#  > 【煦風草原】 生活分享區 >  > 攝影寫真 >  > [風景] 難得暑假好天氣:P

## 呀杰

基隆這個鬼地方…只有在暑假的時候才會有好天氣…其他日子都在下雨…暗天…下雨…(LOOP)

所以捏…這一年就留在基隆一個月…到處衝拍照…xd…哈哈…

我最喜歡拍天空…特別是千變萬化的雲…不知道大家喜歡拍什麼呢…=)

以下就是這次給大家看的照片XD

先是學校的畢業煙火…代表暑假要來到了…=) (大家也可以猜猜是如何拍的喔:3…猜中有100元:P)



這就是端午節的三色天空（紅灰藍）其中的二色…



這個地方是在高速公路前(獅球嶺)…是一個拍夜景/日出的好地方喔…這次有遇到火燒雲(紅雲)喔 (Gold Wing)！
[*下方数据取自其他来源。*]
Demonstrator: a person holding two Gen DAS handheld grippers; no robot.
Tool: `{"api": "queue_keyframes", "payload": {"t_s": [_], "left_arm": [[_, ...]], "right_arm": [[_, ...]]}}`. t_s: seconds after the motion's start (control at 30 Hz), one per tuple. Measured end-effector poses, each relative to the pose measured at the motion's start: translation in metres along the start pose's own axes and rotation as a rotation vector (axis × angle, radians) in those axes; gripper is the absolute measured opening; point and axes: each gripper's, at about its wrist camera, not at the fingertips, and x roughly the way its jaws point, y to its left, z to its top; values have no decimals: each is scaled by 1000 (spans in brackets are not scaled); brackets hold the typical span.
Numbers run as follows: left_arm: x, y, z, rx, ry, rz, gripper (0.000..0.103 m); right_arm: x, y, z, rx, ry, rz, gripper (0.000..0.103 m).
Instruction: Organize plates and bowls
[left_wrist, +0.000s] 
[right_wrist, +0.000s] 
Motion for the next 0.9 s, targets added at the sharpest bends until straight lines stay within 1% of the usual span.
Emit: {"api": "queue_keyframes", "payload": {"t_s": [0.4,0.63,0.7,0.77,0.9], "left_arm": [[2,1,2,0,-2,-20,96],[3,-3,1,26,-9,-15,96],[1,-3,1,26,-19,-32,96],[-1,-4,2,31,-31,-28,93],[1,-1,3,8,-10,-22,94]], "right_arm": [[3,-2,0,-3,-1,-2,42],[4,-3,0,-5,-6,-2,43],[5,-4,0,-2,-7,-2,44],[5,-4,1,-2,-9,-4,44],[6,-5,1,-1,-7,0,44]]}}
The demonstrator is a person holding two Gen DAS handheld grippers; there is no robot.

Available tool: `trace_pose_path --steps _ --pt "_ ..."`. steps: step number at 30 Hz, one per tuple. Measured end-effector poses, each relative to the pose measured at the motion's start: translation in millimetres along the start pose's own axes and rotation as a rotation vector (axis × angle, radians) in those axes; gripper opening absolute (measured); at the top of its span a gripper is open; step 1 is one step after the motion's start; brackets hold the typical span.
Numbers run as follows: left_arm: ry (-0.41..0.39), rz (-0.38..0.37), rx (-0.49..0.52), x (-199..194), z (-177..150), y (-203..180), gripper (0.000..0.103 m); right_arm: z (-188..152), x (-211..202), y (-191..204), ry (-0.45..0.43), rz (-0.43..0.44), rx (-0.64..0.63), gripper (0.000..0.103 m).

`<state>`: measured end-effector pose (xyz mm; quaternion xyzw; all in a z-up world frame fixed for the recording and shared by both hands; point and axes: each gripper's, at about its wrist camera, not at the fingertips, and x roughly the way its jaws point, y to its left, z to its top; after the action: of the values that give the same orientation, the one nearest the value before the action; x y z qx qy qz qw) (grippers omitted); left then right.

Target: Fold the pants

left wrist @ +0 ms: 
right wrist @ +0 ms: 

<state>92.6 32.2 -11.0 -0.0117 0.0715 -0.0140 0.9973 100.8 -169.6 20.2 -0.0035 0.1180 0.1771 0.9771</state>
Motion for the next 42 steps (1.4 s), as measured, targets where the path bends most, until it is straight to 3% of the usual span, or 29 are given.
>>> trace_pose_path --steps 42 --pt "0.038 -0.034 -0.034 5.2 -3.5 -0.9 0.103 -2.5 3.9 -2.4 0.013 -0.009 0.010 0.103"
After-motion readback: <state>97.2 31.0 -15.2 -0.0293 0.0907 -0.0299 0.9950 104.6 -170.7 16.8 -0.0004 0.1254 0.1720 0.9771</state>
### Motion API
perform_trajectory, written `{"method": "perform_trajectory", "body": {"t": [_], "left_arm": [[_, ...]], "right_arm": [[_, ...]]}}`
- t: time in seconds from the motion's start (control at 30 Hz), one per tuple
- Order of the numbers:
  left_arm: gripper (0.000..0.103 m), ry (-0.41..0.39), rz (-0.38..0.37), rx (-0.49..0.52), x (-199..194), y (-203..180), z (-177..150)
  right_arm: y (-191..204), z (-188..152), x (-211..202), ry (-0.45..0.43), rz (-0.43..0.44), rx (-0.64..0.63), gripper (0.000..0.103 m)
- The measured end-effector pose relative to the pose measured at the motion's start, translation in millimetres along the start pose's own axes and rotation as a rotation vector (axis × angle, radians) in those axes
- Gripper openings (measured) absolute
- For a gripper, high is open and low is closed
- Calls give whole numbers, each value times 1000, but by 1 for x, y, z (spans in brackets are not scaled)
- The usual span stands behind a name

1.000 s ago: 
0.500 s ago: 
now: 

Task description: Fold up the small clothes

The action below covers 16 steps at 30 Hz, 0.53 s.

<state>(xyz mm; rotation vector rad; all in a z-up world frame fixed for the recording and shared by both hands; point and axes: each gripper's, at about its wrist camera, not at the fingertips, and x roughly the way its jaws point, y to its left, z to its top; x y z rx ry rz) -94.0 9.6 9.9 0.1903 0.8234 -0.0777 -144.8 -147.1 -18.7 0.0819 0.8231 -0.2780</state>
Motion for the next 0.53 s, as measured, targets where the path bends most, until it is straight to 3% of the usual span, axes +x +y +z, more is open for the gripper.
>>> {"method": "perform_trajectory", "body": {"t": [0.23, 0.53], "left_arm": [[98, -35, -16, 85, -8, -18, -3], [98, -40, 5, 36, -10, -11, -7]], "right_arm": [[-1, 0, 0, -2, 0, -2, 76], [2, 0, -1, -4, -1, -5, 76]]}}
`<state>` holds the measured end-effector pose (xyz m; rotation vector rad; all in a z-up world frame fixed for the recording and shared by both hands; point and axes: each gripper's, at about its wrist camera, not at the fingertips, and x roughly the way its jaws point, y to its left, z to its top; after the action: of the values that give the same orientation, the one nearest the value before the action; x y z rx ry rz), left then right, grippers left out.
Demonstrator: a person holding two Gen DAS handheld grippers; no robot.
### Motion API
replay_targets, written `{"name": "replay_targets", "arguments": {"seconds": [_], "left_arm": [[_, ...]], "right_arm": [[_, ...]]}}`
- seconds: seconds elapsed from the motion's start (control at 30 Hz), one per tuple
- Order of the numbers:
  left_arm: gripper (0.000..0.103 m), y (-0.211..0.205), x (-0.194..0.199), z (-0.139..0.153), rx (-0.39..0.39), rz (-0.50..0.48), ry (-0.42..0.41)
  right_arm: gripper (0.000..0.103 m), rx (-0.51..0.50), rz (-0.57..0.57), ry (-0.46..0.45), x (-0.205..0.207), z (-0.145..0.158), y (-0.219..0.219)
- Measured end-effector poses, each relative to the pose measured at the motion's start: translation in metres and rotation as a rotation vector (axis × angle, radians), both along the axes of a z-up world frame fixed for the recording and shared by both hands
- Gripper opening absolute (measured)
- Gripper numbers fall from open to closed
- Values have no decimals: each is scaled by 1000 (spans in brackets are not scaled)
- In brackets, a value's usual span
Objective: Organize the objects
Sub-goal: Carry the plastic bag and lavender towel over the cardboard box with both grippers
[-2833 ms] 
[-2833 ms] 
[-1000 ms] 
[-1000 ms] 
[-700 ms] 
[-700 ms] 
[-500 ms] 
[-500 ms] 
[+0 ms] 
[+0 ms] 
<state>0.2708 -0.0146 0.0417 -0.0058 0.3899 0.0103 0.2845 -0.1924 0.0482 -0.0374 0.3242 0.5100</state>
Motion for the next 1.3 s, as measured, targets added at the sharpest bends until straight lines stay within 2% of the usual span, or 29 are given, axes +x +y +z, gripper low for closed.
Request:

我最喜歡用魚眼(fisheye)(超廣角)拍照…這就是魚眼所造出來的變型效果…很好玩呢…這是會呼吸的基隆嶼=)



這個也是同樣子的原理…也是魚眼拍出來的效果…一下子拍的地方…就變了一個小地球了=)




大家可能會想…看到很多照片…都會有(星芒)在景色照片中出現…是如何做到的呢…答就是快速(搖黑卡)？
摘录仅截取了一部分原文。